PROBLEM DETAILS »
I would like every line of the records below that contains the word "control" copied.

SUPPLIED RECORDS »
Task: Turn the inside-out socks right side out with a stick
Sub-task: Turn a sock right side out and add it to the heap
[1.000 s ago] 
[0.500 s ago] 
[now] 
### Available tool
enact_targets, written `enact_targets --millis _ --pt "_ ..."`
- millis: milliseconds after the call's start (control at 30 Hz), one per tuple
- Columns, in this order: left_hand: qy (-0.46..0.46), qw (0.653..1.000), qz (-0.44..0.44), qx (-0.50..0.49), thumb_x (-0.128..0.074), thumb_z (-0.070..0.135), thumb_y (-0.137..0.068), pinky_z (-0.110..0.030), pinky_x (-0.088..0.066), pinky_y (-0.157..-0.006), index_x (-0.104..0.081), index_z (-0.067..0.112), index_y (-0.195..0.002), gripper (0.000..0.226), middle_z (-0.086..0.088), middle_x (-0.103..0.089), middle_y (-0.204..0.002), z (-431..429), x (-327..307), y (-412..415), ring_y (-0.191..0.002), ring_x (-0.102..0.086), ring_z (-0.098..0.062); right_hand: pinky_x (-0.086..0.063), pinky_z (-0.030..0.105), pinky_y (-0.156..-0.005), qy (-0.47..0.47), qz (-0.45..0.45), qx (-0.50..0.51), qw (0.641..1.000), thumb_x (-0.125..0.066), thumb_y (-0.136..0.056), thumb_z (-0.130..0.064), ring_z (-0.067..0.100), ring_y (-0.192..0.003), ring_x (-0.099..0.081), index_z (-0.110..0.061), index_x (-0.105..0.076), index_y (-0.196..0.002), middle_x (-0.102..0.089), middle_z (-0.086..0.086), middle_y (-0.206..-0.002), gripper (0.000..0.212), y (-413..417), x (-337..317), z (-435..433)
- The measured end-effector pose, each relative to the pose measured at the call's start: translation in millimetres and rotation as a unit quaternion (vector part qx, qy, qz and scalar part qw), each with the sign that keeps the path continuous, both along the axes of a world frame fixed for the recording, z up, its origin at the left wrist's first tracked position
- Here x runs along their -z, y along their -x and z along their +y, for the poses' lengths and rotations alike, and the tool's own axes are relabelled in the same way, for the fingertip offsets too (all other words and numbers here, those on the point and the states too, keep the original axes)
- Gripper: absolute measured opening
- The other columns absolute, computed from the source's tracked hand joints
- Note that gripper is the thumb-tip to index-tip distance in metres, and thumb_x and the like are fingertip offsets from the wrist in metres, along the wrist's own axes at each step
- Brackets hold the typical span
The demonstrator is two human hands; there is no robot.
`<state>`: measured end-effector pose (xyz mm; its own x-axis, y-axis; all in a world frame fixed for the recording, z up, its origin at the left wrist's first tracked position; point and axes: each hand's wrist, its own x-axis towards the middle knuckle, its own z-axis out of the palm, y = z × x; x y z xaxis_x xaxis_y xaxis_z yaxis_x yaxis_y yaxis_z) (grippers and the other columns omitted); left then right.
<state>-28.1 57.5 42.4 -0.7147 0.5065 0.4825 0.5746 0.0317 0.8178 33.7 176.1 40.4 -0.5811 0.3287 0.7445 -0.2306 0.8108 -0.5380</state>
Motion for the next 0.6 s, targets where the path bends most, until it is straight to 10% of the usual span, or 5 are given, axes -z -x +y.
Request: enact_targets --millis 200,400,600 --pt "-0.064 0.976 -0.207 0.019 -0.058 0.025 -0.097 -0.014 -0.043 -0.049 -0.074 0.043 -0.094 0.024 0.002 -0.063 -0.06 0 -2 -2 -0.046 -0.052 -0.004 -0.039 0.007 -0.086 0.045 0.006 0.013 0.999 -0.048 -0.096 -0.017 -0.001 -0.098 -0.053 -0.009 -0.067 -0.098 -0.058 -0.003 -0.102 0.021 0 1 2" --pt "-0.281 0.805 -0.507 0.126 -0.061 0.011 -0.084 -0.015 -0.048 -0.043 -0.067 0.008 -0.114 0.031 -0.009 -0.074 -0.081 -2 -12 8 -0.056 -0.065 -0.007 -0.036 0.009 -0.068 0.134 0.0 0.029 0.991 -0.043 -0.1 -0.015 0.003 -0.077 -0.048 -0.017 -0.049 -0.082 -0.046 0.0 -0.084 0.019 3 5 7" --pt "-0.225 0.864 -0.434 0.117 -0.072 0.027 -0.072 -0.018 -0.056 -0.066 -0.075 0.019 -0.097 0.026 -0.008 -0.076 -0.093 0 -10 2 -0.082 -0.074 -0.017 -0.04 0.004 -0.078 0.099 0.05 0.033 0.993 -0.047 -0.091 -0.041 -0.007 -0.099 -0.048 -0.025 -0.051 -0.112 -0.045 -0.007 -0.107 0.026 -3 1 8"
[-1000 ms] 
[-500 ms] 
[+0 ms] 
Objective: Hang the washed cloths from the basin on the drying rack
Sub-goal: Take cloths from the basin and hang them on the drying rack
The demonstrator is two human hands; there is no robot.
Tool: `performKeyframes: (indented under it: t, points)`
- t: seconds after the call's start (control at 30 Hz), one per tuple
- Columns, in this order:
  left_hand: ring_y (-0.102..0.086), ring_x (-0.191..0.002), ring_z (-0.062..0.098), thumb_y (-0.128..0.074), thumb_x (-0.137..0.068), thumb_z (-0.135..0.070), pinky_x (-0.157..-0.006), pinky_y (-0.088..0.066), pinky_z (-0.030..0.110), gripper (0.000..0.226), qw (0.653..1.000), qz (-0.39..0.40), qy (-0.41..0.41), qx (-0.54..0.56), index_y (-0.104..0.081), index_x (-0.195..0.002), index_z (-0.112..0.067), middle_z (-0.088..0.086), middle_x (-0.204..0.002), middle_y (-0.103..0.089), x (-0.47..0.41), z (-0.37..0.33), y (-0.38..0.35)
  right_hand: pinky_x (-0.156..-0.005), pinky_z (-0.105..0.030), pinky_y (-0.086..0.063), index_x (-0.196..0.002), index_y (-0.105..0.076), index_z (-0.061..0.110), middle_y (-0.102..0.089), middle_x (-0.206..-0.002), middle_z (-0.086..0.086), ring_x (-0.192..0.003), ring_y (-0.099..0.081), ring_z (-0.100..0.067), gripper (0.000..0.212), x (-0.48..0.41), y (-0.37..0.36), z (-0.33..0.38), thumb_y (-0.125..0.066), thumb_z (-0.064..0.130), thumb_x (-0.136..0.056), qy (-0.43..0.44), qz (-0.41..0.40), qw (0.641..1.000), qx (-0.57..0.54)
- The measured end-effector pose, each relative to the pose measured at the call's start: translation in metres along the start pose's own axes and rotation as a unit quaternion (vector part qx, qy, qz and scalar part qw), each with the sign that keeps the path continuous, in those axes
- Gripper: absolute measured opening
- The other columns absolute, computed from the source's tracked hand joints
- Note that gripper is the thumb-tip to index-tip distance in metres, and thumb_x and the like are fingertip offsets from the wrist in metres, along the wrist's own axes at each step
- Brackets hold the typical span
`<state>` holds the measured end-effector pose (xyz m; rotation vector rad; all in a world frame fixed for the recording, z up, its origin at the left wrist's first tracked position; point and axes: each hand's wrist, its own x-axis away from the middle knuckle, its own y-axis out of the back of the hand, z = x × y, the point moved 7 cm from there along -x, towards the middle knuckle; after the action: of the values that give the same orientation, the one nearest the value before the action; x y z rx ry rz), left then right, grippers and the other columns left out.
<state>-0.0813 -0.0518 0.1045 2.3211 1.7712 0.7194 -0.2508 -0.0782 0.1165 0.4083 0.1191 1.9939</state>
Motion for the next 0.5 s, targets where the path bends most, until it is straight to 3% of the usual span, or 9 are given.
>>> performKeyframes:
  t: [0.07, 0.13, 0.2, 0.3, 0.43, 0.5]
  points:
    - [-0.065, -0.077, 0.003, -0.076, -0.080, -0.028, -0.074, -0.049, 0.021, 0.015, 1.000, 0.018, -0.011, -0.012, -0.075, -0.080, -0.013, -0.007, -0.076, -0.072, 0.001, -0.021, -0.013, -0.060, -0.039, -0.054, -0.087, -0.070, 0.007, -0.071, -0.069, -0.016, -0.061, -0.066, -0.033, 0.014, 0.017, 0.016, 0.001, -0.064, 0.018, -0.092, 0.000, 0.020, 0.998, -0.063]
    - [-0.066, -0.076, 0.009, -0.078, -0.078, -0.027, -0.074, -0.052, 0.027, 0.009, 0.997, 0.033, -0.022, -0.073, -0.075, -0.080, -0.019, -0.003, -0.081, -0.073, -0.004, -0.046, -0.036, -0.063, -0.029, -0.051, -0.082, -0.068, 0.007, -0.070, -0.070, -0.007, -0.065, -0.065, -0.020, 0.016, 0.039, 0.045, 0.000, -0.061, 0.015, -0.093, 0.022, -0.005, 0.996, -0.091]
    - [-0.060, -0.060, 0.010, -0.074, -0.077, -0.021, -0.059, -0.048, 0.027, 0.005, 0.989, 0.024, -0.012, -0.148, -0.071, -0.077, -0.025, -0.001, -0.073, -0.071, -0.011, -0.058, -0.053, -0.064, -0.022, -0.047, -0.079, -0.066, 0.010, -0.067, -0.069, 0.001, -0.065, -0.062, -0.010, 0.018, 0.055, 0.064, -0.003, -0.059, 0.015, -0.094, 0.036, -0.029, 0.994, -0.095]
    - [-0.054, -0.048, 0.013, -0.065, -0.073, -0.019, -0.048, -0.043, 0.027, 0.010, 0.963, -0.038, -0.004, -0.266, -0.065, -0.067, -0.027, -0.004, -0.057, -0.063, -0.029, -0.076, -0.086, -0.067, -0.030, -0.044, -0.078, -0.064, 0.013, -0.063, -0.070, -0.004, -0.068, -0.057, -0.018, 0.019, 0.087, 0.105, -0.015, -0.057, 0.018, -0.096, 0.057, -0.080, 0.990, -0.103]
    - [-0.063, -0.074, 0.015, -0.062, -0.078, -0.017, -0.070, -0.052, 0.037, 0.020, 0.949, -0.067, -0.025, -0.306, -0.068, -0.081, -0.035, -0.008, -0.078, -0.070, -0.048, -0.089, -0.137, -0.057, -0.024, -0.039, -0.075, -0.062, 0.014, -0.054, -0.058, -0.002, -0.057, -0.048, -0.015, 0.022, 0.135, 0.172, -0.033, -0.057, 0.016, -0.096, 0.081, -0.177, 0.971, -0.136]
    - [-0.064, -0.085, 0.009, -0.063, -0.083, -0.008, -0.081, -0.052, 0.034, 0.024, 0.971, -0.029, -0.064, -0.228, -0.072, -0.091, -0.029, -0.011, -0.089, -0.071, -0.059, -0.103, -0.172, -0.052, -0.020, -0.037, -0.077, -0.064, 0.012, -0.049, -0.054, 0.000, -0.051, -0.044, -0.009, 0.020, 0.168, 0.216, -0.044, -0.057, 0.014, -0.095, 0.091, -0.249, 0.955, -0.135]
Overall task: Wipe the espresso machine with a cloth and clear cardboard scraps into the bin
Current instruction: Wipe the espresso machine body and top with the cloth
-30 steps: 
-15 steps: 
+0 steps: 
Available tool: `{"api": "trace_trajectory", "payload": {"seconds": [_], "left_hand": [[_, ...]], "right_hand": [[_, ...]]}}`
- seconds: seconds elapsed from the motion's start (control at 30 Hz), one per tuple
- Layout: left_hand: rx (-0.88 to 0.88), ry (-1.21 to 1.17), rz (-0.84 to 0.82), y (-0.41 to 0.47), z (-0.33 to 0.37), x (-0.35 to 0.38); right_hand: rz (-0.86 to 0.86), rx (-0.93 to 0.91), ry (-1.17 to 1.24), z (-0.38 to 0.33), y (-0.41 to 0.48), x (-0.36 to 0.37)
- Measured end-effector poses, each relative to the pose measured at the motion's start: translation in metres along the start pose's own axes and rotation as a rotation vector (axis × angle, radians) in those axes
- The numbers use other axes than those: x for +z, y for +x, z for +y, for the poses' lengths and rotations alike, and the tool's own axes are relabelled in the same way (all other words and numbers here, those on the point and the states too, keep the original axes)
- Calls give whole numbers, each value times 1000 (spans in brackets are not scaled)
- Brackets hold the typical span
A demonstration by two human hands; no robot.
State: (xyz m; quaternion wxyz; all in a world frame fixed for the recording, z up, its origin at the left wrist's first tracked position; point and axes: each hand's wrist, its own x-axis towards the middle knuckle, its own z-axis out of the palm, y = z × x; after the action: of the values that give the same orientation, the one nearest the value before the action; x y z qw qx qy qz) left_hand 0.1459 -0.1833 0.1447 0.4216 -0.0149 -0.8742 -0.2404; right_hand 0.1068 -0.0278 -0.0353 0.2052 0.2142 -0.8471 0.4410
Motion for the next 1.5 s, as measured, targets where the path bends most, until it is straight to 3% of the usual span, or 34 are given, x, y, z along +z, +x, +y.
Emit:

RESPONSE TO THE TASK »
- millis: milliseconds after the call's start (control at 30 Hz), one per tuple
- t: seconds after the call's start (control at 30 Hz), one per tuple
- seconds: seconds elapsed from the motion's start (control at 30 Hz), one per tuple

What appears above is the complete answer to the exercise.